* THE PROBLEM
From the entries below, copy each line in which the word "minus" occurs.

* DATASET RECORDS
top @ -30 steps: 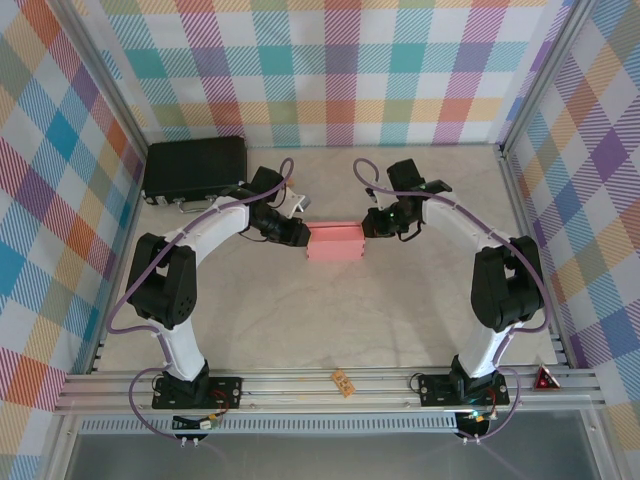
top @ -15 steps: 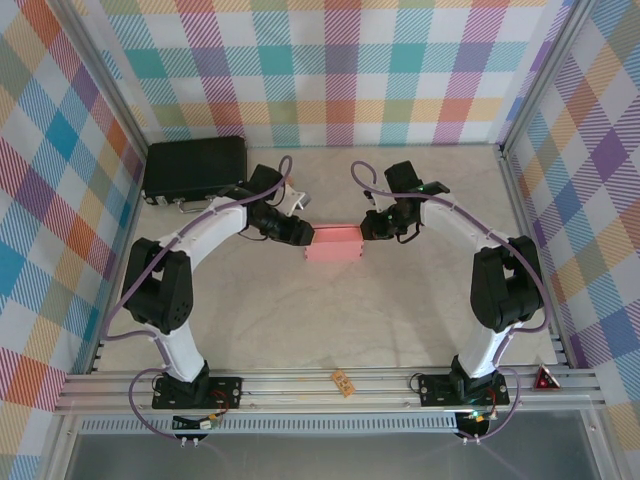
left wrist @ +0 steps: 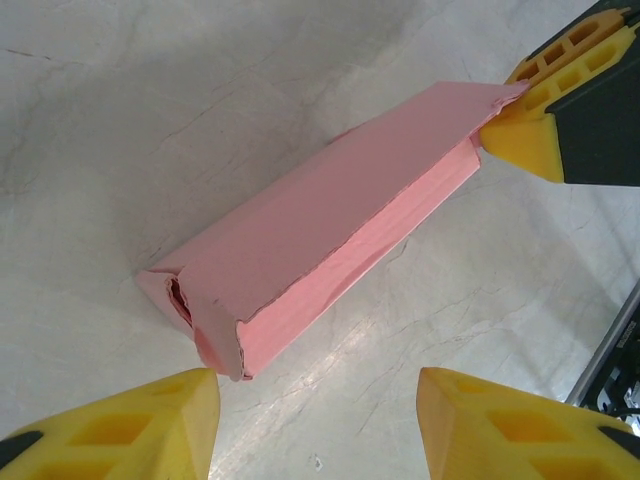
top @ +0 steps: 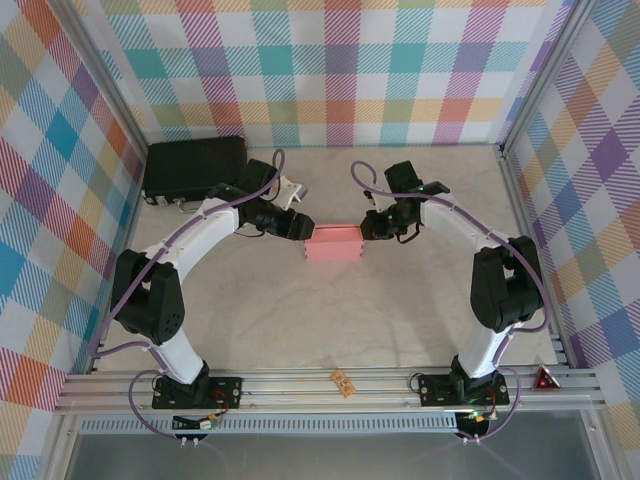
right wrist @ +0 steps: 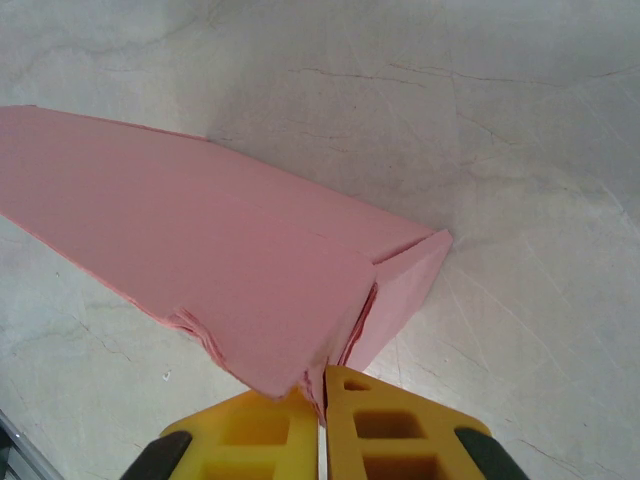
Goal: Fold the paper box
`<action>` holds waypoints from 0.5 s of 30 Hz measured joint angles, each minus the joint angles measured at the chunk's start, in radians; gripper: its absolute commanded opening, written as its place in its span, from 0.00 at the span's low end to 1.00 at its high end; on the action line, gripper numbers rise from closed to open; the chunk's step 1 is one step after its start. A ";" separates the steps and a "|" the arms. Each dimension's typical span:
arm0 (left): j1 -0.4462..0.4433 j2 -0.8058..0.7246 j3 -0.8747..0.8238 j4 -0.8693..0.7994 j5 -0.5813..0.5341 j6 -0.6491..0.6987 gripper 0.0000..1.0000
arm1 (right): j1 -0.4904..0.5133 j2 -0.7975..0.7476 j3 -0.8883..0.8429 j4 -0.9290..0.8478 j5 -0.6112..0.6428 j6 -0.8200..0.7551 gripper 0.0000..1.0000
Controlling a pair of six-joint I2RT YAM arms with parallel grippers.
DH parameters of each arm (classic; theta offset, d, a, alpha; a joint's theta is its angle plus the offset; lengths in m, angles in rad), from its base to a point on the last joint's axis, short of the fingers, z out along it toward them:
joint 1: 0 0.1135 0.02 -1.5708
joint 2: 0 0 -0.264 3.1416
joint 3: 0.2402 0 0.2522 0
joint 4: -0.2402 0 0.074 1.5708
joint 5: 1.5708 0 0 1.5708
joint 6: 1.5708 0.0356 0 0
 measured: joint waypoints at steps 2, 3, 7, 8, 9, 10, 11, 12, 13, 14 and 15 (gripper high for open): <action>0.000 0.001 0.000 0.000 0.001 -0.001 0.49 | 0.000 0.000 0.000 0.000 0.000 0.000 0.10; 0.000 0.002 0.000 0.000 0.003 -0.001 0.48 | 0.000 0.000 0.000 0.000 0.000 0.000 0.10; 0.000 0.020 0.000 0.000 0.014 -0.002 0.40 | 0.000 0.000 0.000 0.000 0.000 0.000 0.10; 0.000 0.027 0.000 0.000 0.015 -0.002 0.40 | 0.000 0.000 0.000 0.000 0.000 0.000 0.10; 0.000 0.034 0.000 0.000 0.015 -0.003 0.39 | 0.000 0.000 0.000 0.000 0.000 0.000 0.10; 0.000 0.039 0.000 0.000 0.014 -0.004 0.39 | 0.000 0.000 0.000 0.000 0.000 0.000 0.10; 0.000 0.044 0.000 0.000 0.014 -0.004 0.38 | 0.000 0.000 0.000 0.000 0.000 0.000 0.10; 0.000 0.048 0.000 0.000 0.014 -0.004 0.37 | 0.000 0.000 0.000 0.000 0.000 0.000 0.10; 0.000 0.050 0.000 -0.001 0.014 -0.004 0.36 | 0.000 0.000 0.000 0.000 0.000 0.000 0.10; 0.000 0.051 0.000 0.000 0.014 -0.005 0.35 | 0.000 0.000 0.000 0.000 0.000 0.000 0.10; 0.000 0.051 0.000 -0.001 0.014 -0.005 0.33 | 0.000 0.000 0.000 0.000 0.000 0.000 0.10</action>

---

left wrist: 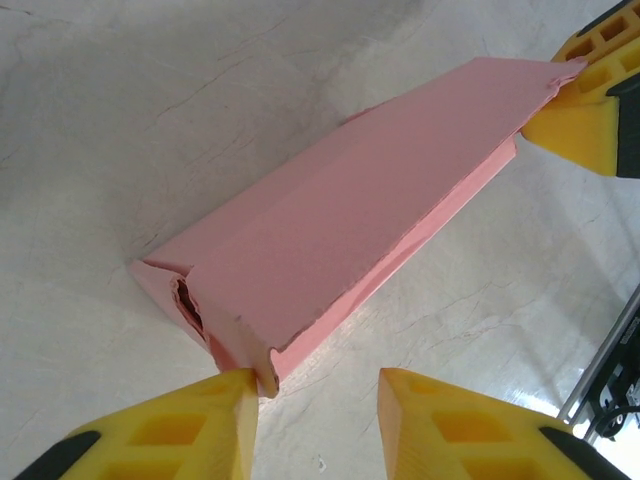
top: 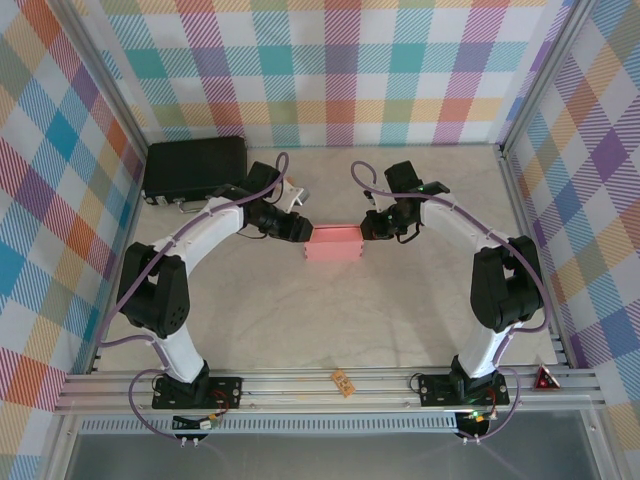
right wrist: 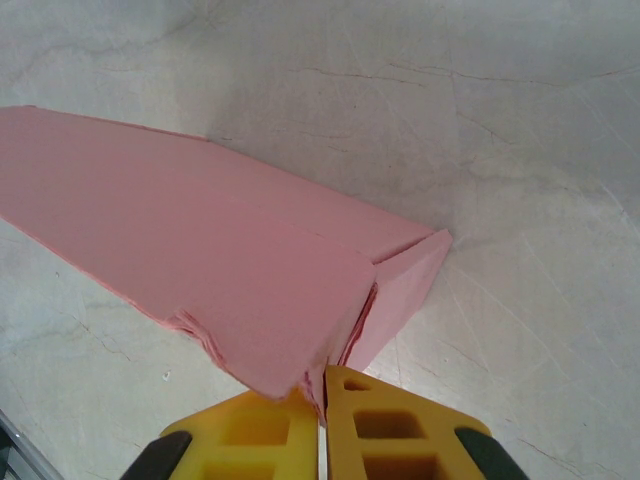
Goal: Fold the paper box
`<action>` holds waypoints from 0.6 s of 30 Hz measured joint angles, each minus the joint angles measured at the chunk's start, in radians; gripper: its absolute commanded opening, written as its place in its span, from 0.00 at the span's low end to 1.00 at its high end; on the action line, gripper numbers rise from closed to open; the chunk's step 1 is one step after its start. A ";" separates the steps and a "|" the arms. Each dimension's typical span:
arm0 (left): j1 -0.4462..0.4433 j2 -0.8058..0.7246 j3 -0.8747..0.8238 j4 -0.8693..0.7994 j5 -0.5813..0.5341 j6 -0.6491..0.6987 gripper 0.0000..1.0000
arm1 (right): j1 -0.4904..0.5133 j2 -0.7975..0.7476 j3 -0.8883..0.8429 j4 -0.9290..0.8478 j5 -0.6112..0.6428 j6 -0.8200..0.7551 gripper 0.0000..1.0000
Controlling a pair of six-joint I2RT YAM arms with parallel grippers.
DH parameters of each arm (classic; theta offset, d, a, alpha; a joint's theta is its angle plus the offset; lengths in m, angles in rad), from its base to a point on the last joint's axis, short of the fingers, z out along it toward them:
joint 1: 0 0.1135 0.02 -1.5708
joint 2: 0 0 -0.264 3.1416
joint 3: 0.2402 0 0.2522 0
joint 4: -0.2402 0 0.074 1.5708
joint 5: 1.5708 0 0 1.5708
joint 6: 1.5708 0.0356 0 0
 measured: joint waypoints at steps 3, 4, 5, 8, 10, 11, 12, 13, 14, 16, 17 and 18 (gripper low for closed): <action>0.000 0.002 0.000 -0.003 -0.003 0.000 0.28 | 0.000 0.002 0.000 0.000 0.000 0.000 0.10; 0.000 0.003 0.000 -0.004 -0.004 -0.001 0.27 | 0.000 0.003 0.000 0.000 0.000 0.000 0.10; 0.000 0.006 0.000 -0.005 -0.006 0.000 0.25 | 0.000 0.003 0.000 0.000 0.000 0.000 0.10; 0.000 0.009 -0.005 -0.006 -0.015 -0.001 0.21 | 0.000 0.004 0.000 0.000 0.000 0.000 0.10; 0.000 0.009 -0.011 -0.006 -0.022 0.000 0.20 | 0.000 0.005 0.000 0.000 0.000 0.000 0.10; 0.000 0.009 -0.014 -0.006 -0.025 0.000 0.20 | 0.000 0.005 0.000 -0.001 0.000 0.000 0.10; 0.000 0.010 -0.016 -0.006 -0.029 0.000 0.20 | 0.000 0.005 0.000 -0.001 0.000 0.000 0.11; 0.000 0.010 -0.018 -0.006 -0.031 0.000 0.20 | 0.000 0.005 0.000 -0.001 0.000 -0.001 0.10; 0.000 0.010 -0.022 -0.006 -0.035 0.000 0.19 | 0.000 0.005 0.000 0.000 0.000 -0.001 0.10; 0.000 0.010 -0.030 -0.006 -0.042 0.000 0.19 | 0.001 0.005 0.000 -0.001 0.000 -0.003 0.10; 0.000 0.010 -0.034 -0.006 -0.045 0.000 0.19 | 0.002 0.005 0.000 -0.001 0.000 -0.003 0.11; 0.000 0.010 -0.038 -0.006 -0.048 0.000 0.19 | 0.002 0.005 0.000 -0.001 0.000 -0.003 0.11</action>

* TASK ANSWER
`<action>` holds waypoints from 0.5 s of 30 Hz measured joint angles, each minus the joint angles measured at the chunk's start, in radians; gripper: its absolute commanded opening, written as its place in its span, from 0.00 at the span's low end to 1.00 at its high end; on the action line, gripper numbers rise from closed to open; the chunk's step 1 is one step after its start. A ";" separates the steps and a "|" the arms. Each dimension's typical span:
`<action>` holds waypoints from 0.6 s of 30 Hz measured joint angles, each minus the joint angles measured at the chunk's start, in radians; gripper: its absolute commanded opening, written as its place in its span, from 0.00 at the span's low end to 1.00 at its high end; on the action line, gripper numbers rise from closed to open; the chunk's step 1 is one step after its start. A ";" separates the steps and a "|" the arms. Each dimension's typical span:

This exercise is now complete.